Abstract PDF Upgrade to Chat

Authors (3)

Summary

The paper presents BC-ACI, a novel extension to adaptive conformal inference that corrects for persistent model bias in time series forecasting.
It employs online exponentially-weighted bias estimation combined with dead-zone filtering to recenter prediction intervals and achieve up to a 32% reduction in Winkler scores under bias shifts.
The method maintains asymptotic coverage guarantees with minimal computational overhead, making it especially useful for fixed, offline models in MLOps workflows.

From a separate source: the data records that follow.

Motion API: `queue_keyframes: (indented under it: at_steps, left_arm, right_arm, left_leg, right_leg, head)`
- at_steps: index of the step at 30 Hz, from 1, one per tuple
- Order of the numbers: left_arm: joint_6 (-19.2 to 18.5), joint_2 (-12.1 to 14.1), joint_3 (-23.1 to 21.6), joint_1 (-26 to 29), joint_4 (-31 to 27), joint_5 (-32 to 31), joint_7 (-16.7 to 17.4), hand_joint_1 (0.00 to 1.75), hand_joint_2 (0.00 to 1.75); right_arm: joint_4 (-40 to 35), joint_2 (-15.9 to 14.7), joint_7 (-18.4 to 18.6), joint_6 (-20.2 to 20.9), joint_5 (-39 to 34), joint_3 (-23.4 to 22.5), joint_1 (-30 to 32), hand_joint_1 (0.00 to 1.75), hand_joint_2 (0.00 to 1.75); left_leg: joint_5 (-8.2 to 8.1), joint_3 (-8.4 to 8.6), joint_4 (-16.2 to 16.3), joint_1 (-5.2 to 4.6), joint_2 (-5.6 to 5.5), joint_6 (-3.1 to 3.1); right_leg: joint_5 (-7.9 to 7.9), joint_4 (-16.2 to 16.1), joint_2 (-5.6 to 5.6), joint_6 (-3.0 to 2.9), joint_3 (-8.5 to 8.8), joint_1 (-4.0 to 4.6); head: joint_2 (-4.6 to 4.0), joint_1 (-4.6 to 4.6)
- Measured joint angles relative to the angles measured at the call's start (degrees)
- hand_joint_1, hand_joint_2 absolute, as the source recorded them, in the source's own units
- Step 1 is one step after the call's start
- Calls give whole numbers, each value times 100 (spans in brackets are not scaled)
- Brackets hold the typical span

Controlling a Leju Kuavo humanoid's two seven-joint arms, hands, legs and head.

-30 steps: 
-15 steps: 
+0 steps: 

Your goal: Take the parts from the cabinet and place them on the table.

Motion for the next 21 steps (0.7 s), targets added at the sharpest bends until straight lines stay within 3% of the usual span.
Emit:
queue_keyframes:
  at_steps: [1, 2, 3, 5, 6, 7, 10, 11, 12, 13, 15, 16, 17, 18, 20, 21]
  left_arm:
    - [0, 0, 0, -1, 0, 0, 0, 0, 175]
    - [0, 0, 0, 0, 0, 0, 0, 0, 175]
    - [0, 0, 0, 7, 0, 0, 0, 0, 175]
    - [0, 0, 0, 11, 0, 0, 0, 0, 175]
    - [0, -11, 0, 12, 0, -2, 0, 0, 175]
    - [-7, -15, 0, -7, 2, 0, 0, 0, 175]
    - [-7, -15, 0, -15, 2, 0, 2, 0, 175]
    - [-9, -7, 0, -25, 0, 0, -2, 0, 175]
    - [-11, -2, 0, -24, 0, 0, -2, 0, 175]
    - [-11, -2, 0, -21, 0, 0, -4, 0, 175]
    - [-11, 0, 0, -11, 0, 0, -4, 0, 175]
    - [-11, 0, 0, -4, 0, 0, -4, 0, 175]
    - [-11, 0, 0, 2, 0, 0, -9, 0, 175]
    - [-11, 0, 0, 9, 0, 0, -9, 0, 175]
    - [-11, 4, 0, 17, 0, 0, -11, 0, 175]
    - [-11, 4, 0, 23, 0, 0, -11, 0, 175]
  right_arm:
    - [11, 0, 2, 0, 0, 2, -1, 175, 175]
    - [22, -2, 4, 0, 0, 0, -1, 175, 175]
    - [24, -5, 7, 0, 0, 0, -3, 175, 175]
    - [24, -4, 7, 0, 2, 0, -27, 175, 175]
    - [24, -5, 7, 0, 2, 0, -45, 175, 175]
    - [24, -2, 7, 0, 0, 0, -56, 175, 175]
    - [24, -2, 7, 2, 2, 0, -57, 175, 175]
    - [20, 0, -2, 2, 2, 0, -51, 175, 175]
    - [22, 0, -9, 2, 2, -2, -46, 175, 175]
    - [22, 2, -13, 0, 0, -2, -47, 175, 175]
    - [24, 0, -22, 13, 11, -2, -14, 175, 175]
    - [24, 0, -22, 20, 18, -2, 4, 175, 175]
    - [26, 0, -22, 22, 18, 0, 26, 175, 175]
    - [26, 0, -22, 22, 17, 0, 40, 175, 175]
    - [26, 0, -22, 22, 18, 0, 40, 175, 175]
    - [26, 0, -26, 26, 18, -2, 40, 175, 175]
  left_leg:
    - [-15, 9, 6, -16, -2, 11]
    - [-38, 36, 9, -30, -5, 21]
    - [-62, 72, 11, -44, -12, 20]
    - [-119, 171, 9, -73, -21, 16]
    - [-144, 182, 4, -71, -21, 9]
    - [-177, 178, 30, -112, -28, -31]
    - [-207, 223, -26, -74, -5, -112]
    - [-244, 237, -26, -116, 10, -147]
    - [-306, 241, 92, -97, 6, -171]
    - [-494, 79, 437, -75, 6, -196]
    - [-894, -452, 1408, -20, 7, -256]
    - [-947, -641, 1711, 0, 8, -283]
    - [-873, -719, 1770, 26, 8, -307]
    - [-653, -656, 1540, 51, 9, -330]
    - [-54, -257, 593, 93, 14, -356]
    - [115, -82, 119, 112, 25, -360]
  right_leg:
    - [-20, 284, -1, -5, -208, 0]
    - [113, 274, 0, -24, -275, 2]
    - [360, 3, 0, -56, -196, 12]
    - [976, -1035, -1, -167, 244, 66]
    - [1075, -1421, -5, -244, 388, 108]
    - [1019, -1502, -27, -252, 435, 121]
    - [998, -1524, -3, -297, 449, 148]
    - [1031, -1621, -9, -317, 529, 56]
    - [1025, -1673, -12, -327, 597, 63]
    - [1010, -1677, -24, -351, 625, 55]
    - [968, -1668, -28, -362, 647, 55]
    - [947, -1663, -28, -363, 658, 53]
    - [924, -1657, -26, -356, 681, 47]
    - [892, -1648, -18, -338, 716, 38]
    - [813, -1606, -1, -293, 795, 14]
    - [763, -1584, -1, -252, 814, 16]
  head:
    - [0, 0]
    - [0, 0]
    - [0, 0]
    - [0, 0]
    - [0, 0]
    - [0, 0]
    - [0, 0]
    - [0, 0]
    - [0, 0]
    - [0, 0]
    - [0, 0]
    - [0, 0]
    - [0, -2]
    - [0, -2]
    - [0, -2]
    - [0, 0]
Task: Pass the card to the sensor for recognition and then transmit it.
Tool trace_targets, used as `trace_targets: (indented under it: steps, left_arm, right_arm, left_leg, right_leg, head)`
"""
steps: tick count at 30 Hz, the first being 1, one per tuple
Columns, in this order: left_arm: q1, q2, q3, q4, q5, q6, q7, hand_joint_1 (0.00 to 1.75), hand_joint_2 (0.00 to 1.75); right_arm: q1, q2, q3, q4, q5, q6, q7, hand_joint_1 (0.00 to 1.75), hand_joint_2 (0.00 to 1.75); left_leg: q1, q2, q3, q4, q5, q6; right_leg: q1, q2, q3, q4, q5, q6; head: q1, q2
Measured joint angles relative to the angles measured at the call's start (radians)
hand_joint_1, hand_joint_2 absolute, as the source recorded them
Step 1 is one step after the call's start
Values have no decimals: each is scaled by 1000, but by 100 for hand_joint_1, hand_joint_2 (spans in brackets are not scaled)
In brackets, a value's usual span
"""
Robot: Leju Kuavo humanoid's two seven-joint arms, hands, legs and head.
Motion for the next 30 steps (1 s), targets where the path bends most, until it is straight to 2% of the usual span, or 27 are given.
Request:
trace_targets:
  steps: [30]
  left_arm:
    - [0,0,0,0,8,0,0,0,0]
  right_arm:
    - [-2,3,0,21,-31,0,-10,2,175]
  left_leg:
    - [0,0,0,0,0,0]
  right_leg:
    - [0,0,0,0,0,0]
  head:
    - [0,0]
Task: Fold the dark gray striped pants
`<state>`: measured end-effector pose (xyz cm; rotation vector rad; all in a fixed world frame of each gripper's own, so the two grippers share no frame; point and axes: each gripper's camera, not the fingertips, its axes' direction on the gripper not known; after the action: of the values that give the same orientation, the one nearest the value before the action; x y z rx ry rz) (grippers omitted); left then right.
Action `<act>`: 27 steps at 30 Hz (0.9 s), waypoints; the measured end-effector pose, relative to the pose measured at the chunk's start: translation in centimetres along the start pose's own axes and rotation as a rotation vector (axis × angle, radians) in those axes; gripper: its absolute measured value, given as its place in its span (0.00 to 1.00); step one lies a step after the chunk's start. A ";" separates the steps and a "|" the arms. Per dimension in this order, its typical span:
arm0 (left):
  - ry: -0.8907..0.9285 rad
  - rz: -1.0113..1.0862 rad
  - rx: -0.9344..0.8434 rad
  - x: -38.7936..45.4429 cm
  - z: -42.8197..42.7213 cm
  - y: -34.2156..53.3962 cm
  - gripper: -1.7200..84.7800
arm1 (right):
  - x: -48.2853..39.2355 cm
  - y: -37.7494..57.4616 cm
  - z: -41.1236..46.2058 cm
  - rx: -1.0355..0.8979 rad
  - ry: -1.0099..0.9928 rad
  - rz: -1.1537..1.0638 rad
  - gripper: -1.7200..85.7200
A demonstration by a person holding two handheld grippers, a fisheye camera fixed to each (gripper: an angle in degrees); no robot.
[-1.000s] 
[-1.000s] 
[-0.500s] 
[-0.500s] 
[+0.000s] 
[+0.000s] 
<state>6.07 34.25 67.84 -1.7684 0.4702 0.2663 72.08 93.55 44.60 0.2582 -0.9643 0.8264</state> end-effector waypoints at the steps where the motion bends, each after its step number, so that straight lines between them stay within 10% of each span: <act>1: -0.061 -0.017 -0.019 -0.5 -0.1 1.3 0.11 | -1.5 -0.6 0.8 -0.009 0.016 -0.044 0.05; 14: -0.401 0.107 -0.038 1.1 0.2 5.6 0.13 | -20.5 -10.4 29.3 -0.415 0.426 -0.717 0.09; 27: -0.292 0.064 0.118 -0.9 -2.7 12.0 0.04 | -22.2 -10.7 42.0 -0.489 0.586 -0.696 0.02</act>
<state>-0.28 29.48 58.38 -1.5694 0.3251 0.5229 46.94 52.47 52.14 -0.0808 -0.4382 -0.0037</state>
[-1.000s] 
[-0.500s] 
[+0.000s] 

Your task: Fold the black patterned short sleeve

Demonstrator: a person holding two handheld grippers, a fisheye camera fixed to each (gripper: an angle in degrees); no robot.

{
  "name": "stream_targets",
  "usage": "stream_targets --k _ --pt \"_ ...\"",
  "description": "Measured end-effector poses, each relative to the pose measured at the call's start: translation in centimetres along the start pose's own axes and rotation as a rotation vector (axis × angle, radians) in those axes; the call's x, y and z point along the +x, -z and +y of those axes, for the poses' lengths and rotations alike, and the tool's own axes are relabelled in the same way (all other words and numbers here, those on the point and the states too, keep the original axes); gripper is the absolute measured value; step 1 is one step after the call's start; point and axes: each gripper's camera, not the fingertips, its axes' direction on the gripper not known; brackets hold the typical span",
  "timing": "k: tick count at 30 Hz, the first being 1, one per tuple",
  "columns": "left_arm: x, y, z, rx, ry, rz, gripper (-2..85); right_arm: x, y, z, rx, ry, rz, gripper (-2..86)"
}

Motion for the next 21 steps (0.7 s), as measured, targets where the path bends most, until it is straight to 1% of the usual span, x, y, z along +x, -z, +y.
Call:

Bias-Corrected Adaptive Conformal Inference for Multi-Horizon Time Series Forecasting

Introduction and Motivation

Conformal prediction techniques provide distribution-free uncertainty quantification for regression and time series forecasting. Traditional split conformal prediction assumes exchangeability between calibration and test data, a condition usually violated under regime shifts in time series applications. Adaptive Conformal Inference (ACI) methods address this by adaptively tuning quantile thresholds online, maintaining proper marginal coverage under bounded nonstationarity. However, a central architectural limitation persists: ACI and its variants only adapt interval width via quantile threshold modulation, always centering intervals at the model's raw prediction. This is suboptimal in deployment scenarios where the base model (e.g., ridge regression trained once and not retrained online) develops persistent bias after a distribution shift.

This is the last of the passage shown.